J’ai beaucoup apprécié cet album, dont l’atmosphère m’a rappelé d’autres noms du genre tels que Ghost Bath ou Defheaven, deux groupes que j’affectionne tout particulièrement. Downfall of Gaïa propose un mélange entre une voix saturée, torturée, sur fond d’instrumental vif aux rythmes rapides, et des passages plus lents, plus mélancoliques, dont les guitares électriques assez calmes font oublier les solos endiablés habituels.

Les sonorités originales d’Ethic of Radical Finitude m’ont particulièrement plu : cet album joue sur des accords un peu dissonants et des tessitures de notes qui résonnent, comme si elles étaient floues.

L’introduction, Seduced by, nous met tout de suite dans l’ambiance. Planant, sans batteries, accompagné de cordes, ce morceau est un très bon précurseur du reste de l’album et se poursuit avec The grotesque illusion of being et We pursue the serpent of time. Les trois premiers titres peuvent donc s’écouter comme un seul morceau dans la mesure où ils s’enchaînent sans interruption. Il en résulte une grande harmonie.

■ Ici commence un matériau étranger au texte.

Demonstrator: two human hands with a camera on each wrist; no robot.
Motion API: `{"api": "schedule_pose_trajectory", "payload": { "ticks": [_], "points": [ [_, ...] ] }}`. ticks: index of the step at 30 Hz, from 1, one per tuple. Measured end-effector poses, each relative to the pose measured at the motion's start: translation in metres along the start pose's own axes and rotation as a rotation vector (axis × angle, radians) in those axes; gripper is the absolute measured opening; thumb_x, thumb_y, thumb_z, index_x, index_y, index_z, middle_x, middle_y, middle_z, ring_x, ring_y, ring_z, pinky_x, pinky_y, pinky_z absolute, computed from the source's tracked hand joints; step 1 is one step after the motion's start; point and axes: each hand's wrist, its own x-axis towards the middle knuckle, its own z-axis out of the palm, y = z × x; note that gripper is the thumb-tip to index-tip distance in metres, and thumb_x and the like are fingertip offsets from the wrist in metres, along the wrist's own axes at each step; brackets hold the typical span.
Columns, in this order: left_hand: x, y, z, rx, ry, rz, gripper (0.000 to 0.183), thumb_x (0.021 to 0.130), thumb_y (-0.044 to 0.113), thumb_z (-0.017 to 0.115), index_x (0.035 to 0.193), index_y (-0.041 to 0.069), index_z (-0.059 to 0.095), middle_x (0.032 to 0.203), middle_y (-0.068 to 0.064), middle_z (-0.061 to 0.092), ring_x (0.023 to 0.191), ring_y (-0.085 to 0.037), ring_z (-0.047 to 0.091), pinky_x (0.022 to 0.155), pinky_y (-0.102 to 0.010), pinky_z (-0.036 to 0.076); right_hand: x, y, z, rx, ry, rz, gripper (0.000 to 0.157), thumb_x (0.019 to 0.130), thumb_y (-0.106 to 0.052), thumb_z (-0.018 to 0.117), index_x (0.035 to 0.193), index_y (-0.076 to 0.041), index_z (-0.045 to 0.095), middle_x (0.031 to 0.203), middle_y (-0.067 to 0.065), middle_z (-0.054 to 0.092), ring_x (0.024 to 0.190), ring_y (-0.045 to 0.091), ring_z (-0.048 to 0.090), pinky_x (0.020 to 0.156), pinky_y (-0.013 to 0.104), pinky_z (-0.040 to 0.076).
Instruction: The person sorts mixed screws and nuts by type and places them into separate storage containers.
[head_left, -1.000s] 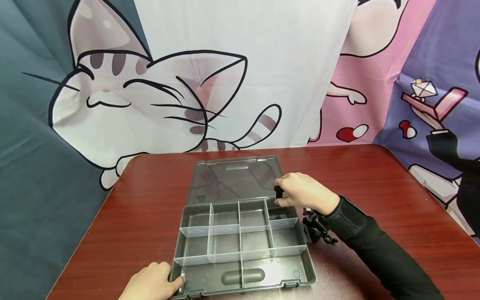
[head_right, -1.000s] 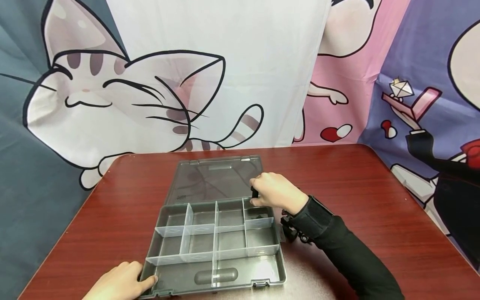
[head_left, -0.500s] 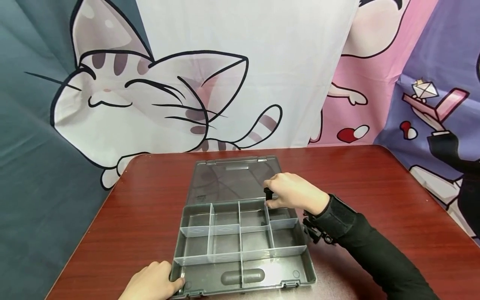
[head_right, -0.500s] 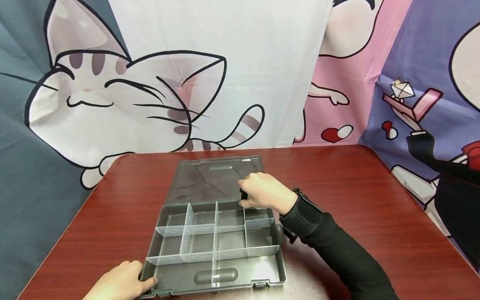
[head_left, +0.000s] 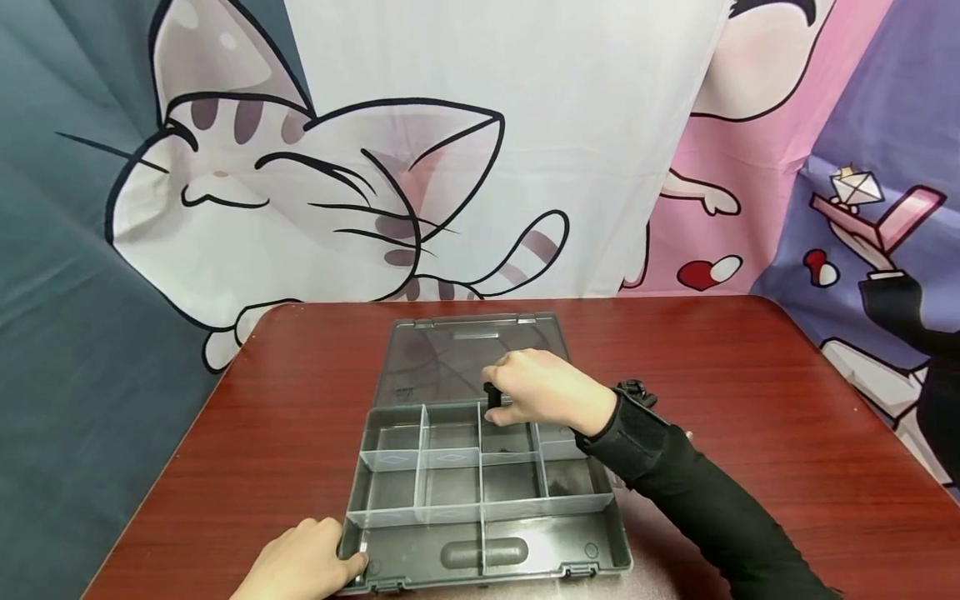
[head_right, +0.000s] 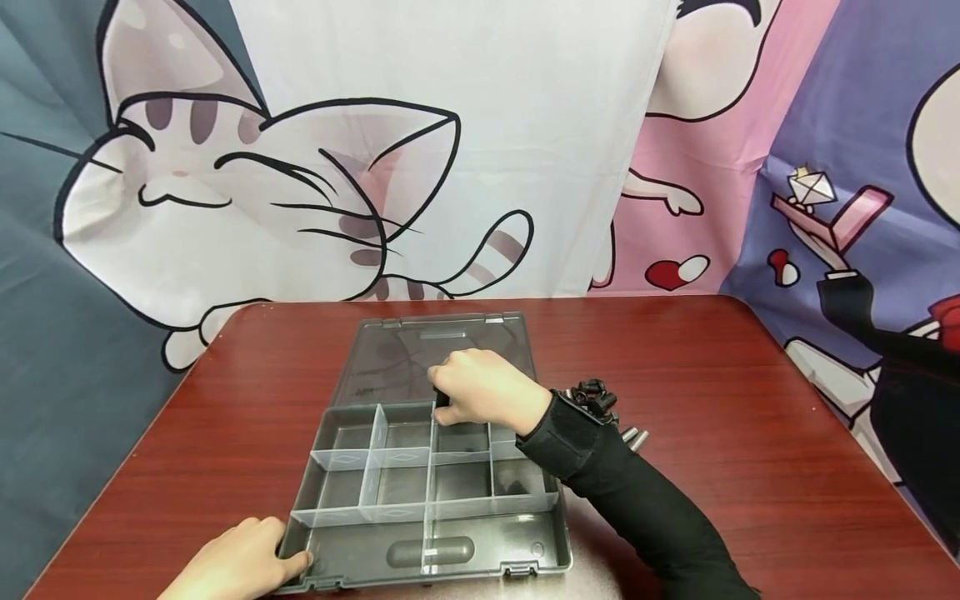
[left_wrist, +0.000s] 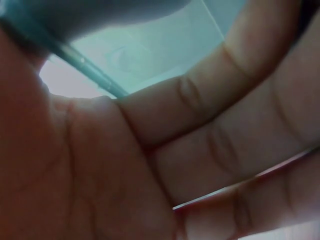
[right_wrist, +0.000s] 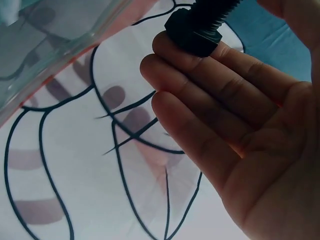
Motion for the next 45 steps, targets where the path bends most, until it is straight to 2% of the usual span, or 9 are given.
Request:
{"api": "schedule_pose_trajectory", "payload": {
  "ticks": [10, 18, 27, 39, 42, 45],
  "points": [
    [-0.002, 0.001, -0.001, 0.022, 0.075, 0.032, 0.037, 0.072, 0.037, 0.070, 0.058, 0.010, 0.049, 0.056, -0.001, 0.046, 0.050, -0.018, 0.046, 0.048, -0.041, 0.038, 0.019, -0.012, 0.004, 0.028, -0.025, -0.036, 0.023, 0.074, -0.034, 0.069, 0.077, -0.015, 0.057, 0.066, -0.010, 0.051, 0.058, 0.008, 0.050, 0.055, 0.028, 0.043],
    [-0.002, 0.000, -0.001, 0.028, 0.073, 0.033, 0.037, 0.071, 0.038, 0.070, 0.059, 0.010, 0.050, 0.057, -0.002, 0.047, 0.052, -0.019, 0.047, 0.049, -0.042, 0.038, 0.027, -0.017, 0.008, 0.028, -0.056, -0.043, 0.023, 0.075, -0.035, 0.070, 0.080, -0.015, 0.060, 0.069, -0.008, 0.056, 0.061, 0.009, 0.054, 0.059, 0.029, 0.045],
    [-0.003, 0.001, -0.001, 0.010, 0.057, 0.020, 0.037, 0.072, 0.037, 0.070, 0.059, 0.010, 0.049, 0.057, -0.002, 0.046, 0.051, -0.018, 0.045, 0.049, -0.041, 0.037, 0.035, -0.021, 0.019, 0.056, -0.071, -0.058, 0.022, 0.074, -0.034, 0.071, 0.075, -0.016, 0.058, 0.063, -0.010, 0.051, 0.056, 0.009, 0.053, 0.057, 0.028, 0.045],
    [-0.004, 0.001, -0.001, 0.017, 0.080, 0.028, 0.037, 0.071, 0.037, 0.071, 0.058, 0.010, 0.049, 0.056, -0.002, 0.046, 0.051, -0.018, 0.045, 0.049, -0.041, 0.037, 0.040, -0.023, 0.023, 0.052, -0.076, -0.051, 0.023, 0.072, -0.035, 0.071, 0.073, -0.017, 0.057, 0.061, -0.011, 0.049, 0.055, 0.009, 0.052, 0.057, 0.029, 0.045],
    [-0.005, 0.000, 0.000, 0.019, 0.095, 0.034, 0.037, 0.070, 0.036, 0.071, 0.056, 0.011, 0.048, 0.055, -0.002, 0.045, 0.050, -0.018, 0.044, 0.048, -0.040, 0.037, 0.041, -0.023, 0.024, 0.046, -0.081, -0.046, 0.025, 0.072, -0.037, 0.072, 0.076, -0.016, 0.059, 0.062, -0.010, 0.051, 0.056, 0.010, 0.053, 0.058, 0.029, 0.046],
    [-0.006, 0.000, -0.001, 0.022, 0.107, 0.036, 0.038, 0.070, 0.036, 0.071, 0.055, 0.011, 0.047, 0.055, -0.001, 0.045, 0.050, -0.018, 0.044, 0.048, -0.040, 0.037, 0.041, -0.022, 0.024, 0.012, -0.101, -0.032, 0.039, 0.072, -0.045, 0.071, 0.094, -0.013, 0.065, 0.078, -0.004, 0.060, 0.073, 0.013, 0.059, 0.067, 0.030, 0.047]
  ]
}}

We pursue the serpent of time s’achève sur un piano mélancolique un peu désaccordé, un peu dissonant.

Guided through a starless night donne à l’album une nouvelle impulsion. Une voix féminine fait son apparition sur la fin, un apport totalement décalé mais qui ajoute cependant un plus certain à l’ensemble.

Cet opus se clôt sur Of withering violet leaves. Le morceau commence par un très long début instrumental où la batterie vient faire sa place au fur et à mesure, avec un rythme qui accélère avant l’arrivée d’un chant saturé mais aussi de voix masculines claires qui chantent en chœur. Ethic of Radical Finitude se finit un peu abruptement sur quelques accords et une voix féminine.

 

Downfall of Gaïa est donc une très jolie découverte, dont le dernier album m’a laissée séduite.